Уилкинс подался вперёд, словно хотел отхлестать Даниеля по щекам.
– Это и есть замысел Коменского! То, что мы с ним и немцами – Хартлибом, Гаком, Киннером, Ольденбургом – хотели сделать, когда создавали Невидимую коллегию*[17], давно, в доисторические времена. Однако труды господина Коменского, как вы знаете, сгорели при пожаре в Моравии.
– Случайно или…
– Отличный вопрос, юноша, – когда речь о Моравии, ничего нельзя знать наверняка. Если бы в сорок первом Коменский послушал меня и согласился возглавить Гарвард…
– Колонисты опередили бы нас на двадцать пять лет!
– Совершенно справедливо. Вместо этого натурфилософия процветает в Оксфорде, отчасти в Кембридже, а Гарвард – убогая дыра.
– А почему он не послушал вашего совета?
– Трагедия центральноевропейских учёных в том, что они вечно пытаются применить философскую хватку к политике.
– В то время как Королевское общество?..
– Строго аполитично. – Уилкинс театрально подмигнул. – Если будем держаться подальше от политики, то уже через несколько поколений сможем запускать крылатые колесницы на Луну.
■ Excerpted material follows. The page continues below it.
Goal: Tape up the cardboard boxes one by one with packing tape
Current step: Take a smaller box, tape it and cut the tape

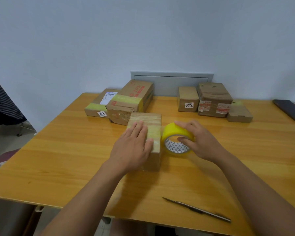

Надо устранить лишь некоторые преграды на пути прогресса.
– Какие же именно?
– Латынь.
– Латынь?! Но она…
– Да, она универсальный язык учёных, богословов и прочая, и прочая. А как звучна! Скажешь на ней любую галиматью, и ваш брат университетский выученик придёт в восторг или, по крайней мере, сконфузится. Вот так римским папам и удавалось столько веков впаривать людям дурную религию – они просто говорили на латыни. Зато если перевести их замысловатые фразы на философский язык, сразу проявятся противоречия и размытость.
– М-м-м… я бы сказал даже, что на правильном философском языке, когда бы такой существовал, нельзя было бы, не преступая законов грамматики, выразить ложное утверждение.
– Вы только что сформулировали самое краткое из его определений, – весело произнёс Уилкинс. – Уж не вздумалось ли вам со мною соперничать?
– Нет, – торопливо отвечал Даниель, со страху не различивший юмора. – Я лишь рассуждал по аналогии с Декартовым анализом, в котором, при чёткой терминологии, любое ложное высказывание будет неправомерным.
– При чёткой терминологии! Вот она, загвоздка! – сказал Уилкинс. – Чтобы записать термины, я сочиняю философский язык и всеобщий алфавит – на котором образованные люди всех рас и народов будут выражать свои мысли.
– Я к вашим услугам, сэр, – промолвил Даниель. – Когда можно приступать?
– Прямо сейчас! Пока Гук не покончил с лягушками – если он придёт и застанет вас без дела, то закабалит, как чёрного невольника. Будете разгребать требуху или, что хуже, проверять его часы, стоя перед маятником и считая… колебания… с утра… до самого… вечера.